> WORK TO BE COMPLETED:
In the data below, which lines hold the word "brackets"? Copy them.

> RECORDED INFORMATION:
· · · ·

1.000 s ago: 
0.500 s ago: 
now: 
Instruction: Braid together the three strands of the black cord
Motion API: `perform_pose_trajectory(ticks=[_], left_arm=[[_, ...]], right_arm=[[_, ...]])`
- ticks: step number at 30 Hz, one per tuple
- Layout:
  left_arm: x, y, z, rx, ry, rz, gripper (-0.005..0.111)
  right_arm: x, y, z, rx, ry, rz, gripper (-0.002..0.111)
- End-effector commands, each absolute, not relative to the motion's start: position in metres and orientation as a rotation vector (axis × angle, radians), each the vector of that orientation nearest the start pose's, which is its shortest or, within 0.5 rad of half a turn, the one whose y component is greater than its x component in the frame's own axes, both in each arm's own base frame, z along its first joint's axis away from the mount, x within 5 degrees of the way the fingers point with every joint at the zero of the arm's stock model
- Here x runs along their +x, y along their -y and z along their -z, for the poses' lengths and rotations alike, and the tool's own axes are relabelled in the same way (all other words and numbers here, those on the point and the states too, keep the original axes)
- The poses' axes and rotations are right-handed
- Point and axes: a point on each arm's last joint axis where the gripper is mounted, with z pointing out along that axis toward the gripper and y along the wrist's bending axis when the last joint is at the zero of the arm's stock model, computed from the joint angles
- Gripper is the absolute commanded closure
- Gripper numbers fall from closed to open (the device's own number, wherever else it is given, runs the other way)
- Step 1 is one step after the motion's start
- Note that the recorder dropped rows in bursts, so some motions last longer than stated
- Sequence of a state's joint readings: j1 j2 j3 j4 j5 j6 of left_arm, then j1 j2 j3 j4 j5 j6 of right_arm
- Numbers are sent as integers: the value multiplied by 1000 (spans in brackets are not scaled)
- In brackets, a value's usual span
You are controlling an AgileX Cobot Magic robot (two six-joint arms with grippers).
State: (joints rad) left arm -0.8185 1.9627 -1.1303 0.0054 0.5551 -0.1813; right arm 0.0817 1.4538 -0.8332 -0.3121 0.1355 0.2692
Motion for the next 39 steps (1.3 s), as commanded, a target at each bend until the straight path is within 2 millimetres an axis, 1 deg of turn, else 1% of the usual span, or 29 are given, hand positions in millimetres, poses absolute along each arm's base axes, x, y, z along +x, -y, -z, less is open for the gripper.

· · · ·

> EXPECTED ANSWER:
- Numbers are sent as integers: the value multiplied by 1000 (spans in brackets are not scaled)
- In brackets, a value's usual span

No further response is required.